Learning Python - Mark Lutz [486]
To achieve this, the 3.0 str type is defined as an immutable sequence of characters (not necessarily bytes), which may be either normal text such as ASCII with one byte per character, or richer character set text such as UTF-8 Unicode that may include multibyte characters. Strings processed by your script with this type are encoded per the platform default, but explicit encoding names may be provided to translate str objects to and from different schemes, both in memory and when transferring to and from files.
While 3.0’s new str type does achieve the desired string/unicode merging, many programs still need to process raw binary data that is not encoded per any text format. Image and audio files, as well as packed data used to interface with devices or C programs you might process with Python’s struct module, fall into this category. To support processing of truly binary data, therefore, a new type, bytes, also was introduced.
In 2.X, the general str type filled this binary data role, because strings were just sequences of bytes (the separate unicode type handles wide-character strings). In 3.0, the bytes type is defined as an immutable sequence of 8-bit integers representing absolute byte values. Moreover, the 3.0 bytes type supports almost all the same operations that the str type does; this includes string methods, sequence operations, and even re module pattern matching, but not string formatting.
A 3.0 bytes object really is a sequence of small integers, each of which is in the range 0 through 255; indexing a bytes returns an int, slicing one returns another bytes, and running the list built-in on one returns a list of integers, not characters. When processed with operations that assume characters, though, the contents of bytes objects are assumed to be ASCII-encoded bytes (e.g., the isalpha method assumes each byte is an ASCII character code).

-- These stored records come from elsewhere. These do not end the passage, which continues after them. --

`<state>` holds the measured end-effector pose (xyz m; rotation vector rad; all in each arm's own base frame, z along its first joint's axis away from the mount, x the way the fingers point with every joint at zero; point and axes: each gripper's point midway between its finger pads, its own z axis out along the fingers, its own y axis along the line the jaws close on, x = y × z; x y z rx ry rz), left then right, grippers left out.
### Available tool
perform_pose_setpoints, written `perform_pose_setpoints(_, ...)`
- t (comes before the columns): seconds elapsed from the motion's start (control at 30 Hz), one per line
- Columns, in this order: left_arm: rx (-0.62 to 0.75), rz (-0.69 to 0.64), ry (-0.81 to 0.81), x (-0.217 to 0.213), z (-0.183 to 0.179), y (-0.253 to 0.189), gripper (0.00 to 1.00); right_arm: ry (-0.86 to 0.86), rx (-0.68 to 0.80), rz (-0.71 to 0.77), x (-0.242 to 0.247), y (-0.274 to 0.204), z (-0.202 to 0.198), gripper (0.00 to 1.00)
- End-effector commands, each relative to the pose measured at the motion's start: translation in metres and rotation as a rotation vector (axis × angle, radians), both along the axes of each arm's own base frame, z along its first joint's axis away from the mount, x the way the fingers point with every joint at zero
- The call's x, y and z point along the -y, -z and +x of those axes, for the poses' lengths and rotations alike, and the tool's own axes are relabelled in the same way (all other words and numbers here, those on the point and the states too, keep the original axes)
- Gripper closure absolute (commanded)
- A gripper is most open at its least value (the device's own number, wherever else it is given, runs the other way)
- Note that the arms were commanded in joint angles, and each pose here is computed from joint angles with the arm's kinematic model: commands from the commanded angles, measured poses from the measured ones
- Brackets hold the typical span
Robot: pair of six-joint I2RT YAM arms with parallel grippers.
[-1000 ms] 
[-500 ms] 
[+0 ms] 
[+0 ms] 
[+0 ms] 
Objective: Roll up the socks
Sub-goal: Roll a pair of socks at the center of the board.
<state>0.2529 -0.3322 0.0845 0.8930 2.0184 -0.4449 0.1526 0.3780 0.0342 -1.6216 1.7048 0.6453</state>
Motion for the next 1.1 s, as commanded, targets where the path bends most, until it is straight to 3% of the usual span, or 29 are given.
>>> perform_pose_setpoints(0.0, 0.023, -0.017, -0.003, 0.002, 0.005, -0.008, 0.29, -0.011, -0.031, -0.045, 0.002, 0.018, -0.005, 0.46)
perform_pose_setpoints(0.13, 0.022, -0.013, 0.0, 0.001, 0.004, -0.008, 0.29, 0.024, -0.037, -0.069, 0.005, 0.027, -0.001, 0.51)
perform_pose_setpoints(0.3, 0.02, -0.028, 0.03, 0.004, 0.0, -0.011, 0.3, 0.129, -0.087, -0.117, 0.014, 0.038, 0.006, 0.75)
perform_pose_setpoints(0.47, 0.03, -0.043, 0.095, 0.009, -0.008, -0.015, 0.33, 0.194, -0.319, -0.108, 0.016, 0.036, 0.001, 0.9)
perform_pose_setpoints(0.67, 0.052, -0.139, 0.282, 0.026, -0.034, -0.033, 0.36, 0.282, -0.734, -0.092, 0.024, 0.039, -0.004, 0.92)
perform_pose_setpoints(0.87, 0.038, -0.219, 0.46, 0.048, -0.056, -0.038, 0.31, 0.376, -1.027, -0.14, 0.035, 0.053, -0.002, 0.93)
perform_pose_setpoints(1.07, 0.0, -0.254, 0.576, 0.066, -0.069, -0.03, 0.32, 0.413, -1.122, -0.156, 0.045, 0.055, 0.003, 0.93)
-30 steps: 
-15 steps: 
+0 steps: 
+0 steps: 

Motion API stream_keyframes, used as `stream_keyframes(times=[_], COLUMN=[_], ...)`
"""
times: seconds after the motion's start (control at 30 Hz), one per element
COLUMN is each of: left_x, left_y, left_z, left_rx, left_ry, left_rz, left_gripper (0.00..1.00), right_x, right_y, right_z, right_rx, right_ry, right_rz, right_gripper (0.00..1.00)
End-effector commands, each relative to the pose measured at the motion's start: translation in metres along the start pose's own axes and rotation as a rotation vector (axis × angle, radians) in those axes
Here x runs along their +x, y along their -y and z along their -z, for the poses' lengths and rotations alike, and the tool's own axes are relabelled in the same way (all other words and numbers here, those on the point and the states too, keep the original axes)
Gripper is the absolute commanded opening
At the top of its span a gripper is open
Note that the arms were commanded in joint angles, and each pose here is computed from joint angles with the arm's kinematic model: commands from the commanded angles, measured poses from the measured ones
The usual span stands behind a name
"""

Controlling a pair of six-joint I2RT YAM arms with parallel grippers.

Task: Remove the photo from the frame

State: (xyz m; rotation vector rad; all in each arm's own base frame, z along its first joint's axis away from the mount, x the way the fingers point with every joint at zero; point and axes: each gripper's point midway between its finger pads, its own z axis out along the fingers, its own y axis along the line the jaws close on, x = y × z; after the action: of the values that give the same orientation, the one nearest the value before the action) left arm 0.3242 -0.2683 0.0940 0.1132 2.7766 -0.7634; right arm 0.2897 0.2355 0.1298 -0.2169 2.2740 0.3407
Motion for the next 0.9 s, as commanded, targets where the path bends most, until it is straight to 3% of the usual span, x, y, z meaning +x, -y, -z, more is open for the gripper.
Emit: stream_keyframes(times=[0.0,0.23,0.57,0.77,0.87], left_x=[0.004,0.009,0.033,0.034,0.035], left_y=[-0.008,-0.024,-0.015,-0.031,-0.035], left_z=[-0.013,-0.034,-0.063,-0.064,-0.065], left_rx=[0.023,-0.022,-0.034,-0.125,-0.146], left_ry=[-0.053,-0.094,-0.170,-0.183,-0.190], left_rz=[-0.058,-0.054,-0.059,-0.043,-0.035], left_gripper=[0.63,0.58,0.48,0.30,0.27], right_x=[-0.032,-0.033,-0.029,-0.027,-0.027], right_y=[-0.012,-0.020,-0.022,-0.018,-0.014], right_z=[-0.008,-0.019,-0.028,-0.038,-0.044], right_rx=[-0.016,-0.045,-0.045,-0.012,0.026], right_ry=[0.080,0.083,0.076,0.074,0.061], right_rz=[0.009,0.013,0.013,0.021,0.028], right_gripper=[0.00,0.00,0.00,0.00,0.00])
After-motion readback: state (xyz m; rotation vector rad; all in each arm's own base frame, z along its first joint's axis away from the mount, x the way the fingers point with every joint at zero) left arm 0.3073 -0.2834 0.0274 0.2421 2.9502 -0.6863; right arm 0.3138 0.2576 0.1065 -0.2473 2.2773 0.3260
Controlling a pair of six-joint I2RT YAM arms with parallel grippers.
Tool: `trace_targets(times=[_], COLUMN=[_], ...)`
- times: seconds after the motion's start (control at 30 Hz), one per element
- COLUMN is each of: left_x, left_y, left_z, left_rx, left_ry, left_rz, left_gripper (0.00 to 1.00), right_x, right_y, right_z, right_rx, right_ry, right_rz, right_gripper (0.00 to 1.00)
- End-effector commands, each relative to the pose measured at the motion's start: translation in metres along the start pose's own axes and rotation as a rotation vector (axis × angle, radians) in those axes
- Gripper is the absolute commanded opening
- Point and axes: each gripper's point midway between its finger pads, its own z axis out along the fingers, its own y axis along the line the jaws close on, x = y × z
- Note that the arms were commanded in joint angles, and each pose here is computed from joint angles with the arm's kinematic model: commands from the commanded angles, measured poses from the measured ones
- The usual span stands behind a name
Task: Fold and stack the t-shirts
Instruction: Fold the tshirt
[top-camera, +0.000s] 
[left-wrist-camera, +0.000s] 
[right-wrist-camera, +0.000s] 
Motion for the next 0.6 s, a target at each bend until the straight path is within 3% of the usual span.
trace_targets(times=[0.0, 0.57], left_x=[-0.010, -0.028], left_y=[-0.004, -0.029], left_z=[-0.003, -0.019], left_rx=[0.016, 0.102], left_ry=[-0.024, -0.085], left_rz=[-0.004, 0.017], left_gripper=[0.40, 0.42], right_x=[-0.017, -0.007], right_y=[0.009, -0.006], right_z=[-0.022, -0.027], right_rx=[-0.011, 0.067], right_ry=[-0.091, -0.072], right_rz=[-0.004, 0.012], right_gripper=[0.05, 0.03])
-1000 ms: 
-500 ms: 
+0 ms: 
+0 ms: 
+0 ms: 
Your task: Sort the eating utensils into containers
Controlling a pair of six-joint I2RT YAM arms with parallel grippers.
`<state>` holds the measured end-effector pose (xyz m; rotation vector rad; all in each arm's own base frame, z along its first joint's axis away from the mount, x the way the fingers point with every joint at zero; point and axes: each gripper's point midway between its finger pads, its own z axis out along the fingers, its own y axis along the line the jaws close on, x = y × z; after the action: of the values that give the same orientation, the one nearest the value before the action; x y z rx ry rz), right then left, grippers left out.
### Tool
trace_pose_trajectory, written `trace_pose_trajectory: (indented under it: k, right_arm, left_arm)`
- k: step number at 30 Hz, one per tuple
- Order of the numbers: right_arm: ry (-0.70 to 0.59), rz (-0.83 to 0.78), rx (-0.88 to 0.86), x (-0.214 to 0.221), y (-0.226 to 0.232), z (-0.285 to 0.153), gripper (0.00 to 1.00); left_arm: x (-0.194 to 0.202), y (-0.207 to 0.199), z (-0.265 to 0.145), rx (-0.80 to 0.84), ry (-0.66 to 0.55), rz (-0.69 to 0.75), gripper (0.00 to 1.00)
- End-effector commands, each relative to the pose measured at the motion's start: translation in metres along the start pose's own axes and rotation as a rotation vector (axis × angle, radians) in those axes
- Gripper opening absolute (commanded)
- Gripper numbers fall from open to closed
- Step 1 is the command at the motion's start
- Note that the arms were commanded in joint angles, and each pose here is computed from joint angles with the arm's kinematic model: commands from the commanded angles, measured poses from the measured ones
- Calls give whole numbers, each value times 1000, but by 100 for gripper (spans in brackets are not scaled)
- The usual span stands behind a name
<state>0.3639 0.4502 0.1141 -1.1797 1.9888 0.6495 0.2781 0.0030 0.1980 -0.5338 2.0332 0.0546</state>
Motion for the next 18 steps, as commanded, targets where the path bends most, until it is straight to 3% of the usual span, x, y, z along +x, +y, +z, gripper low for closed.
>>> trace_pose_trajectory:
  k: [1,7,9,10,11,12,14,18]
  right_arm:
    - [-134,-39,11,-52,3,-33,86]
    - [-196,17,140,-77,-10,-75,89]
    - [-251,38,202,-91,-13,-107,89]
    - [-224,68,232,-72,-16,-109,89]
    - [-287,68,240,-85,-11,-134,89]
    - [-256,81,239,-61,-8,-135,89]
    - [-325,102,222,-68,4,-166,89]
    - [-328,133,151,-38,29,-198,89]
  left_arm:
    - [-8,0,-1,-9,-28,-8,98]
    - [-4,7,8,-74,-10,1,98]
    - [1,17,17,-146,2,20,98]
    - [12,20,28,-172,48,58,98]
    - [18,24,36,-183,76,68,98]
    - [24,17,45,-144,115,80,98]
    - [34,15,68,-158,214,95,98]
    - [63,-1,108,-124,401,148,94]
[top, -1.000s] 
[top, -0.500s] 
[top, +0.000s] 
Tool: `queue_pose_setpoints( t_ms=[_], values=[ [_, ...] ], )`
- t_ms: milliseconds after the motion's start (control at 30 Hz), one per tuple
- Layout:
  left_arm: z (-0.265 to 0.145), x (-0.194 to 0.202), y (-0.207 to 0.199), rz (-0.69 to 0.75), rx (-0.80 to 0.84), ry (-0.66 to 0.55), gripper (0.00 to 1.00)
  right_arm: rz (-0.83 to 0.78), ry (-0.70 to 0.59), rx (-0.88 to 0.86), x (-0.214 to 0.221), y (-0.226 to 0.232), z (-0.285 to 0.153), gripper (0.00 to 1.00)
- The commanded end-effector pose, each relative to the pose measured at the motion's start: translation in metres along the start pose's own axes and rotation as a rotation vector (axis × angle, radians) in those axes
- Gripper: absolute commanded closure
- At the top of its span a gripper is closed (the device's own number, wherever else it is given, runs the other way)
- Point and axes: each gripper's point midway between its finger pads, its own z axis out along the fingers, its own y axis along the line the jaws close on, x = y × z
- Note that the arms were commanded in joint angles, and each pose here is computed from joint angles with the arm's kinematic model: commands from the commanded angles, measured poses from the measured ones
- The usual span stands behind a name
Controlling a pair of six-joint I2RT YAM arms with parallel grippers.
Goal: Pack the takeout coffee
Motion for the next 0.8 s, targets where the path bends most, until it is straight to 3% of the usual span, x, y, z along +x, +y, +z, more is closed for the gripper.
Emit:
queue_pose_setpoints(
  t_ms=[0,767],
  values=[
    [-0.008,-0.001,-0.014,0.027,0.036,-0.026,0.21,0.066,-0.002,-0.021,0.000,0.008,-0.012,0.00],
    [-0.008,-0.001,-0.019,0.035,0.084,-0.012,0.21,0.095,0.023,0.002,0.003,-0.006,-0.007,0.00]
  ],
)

Further, bytes objects are printed as character strings instead of integers for convenience.
While they were at it, Python developers also added a bytearray type in 3.0. bytearray is a variant of bytes that is mutable and so supports in-place changes. It supports the usual string operations that str and bytes do, as well as many of the same in-place change operations as lists (e.g., the append and extend methods, and assignment to indexes). Assuming your strings can be treated as raw bytes, bytearray finally adds direct in-place mutability for string data—something not possible without conversion to a mutable type in Python 2, and not supported by Python 3.0’s str or bytes.
Although Python 2.6 and 3.0 offer much the same functionality, they package it differently. In fact, the mapping from 2.6 to 3.0 string types is not direct—2.6’s str equates to both str and bytes in 3.0, and 3.0’s str equates to both str and unicode in 2.6. Moreover, the mutability of 3.0’s bytearray is unique.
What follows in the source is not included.